Opinión

Vamos a contar mentiras

Se vuelve a hablar del indigenismo como reivindicación de pueblo sometido, como si los indígenas de cualquier nación fueran un solo ser esclavizado y sufriente, como un concepto abstracto

La verdad es que cansa ya un poco la cantinela de la masacre de los pueblos indígenas. Cuando llegaron los españoles, los pueblos indígenas llevaban ya unos cuantos siglos masacrándose unos a otros con una rutina de guerras tribales y territoriales absolutamente despiadada. Los pobladores del continente americano no eran pacíficos grupos de agricultores o bandas de cazadores nómadas que recorrían praderas y montañas buscándose su sustento sin molestar a los demás. En absoluto.

De hecho, sabido es y documentado está, hubiera sido imposible que aquellos grupos de soldados, aventureros y delincuentes avanzasen como lo hicieron, sometido imperios tan poderosos –y crueles, dicho sea de paso– como los Incas o los Mexicas, sin contar con el apoyo de tribus o naciones que combatían allí por su propia liberación. España, el naciente Imperio Español de los Habsburgo –la dinastía que dominó Europa casi hasta nuestra era– actuó en aquel territorio desconocido para Occidente como cualquier imperio lo había hecho hasta esa época en cualquier lugar del mundo. Como los portugueses en el índico –también en busca de las especias– o el imperio Otomano en el oriente europeo. Roma, Grecia, lo que somos, el nacimiento y desarrollo de culturas y civilizaciones es la historia de la dominación de pueblos que impusieron a otros sus normas y sus leyes. Casi nunca pidiendo permiso, la verdad.

En estos días de celebración rebrota una suerte de victimismo infantil entre algunos sectores que alimentan su ideario de tópicos sin digerir en su apacible ignorancia. Se vuelve a hablar del indigenismo como reivindicación de pueblo sometido, como si los indígenas de cualquier nación fueran un solo ser esclavizado y sufriente, como un concepto abstracto. Si España tuviera que pedir perdón por aquello, ¿no tendría que hacerlo también Roma por la sangrienta expansión de su imperio? ¿O los turcos a todo los países desde Argelia y los Balcanes hasta Mesopotamia? ¿Y qué decir de los propios estadounidenses, que fue lograr la independencia y encerrar y masacrar a los indios con los que, por ejemplo, convivió el español Cabeza de Vaca? ¿Y los Mexicas? ¿Deberían sus descendientes pedir perdón a sus enemigos masacrados?

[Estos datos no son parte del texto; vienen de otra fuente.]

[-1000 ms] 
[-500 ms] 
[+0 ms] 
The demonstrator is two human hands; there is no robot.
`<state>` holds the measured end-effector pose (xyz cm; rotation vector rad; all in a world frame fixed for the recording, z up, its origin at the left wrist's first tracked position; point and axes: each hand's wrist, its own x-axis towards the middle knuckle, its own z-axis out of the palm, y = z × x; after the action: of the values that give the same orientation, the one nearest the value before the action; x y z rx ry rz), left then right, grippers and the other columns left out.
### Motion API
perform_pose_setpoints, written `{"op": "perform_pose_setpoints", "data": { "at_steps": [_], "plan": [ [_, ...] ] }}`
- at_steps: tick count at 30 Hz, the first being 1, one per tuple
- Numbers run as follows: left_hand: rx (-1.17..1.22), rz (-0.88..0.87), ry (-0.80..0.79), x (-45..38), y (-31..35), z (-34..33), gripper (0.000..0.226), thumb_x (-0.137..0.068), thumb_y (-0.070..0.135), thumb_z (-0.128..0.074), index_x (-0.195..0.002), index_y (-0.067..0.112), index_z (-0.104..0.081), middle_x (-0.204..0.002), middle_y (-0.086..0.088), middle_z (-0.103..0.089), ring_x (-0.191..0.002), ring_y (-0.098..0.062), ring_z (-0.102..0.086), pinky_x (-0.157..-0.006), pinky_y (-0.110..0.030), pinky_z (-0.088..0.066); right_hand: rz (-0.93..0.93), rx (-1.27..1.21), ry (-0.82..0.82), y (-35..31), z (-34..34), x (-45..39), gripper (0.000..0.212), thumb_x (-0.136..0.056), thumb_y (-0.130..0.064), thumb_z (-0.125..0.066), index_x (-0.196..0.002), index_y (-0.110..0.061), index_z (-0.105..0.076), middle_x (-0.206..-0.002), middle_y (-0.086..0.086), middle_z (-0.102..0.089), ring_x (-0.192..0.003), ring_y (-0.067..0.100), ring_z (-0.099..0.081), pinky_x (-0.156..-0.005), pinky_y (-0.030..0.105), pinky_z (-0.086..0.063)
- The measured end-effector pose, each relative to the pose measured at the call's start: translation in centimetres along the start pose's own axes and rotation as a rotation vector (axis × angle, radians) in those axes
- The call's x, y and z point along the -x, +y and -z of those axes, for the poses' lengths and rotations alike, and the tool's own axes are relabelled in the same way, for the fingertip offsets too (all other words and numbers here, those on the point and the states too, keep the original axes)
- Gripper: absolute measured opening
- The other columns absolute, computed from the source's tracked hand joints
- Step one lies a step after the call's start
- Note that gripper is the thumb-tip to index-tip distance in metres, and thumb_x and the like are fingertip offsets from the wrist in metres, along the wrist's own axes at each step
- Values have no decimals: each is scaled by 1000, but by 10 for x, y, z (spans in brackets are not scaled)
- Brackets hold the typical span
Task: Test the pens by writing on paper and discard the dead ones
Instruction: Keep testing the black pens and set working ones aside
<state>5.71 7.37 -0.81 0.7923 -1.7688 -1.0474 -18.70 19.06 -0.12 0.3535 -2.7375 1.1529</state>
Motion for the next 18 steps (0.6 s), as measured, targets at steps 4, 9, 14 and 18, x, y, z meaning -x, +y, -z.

Tiempos difíciles estos en los que hay quienes trabajan con ahínco para reescribir la Historia según el calco de sus principios contemporáneos, o peor aún, someterla a una revisión ideológica beneficiosa para sus intereses. Pero no. Somos lo que somos, y, para bien o para mal, hijos de nuestra propia historia, como somos fruto de nuestra propia condición: inteligente y sensible, pero cruel y animal en la guerra y la conquista. Todos los países, todas las naciones tenemos nuestro pasado y es ese pasado del que brota nuestro orgullo como pueblo.

Me malicio que la voluntad de reescribir la historia que últimamente nos martillea por aquí –volver al genocidio americano, desenterrar la Guerra Civil, mientras se entierra ETA– tiene que ver con esa voluntad de dominio, en la que nadan los movimientos globales de lo políticamente correcto, del imperio de una visión cerrada e incuestionable de la propia realidad basada en elementos de género o sectores supuestamente oprimidos. Al hilo de las críticas al 12 de Octubre, ojo. Porque lo que está en juego no es sólo que se reescriba la historia sino, sobre todo, que pretenden ya escribirnos el futuro a su manera.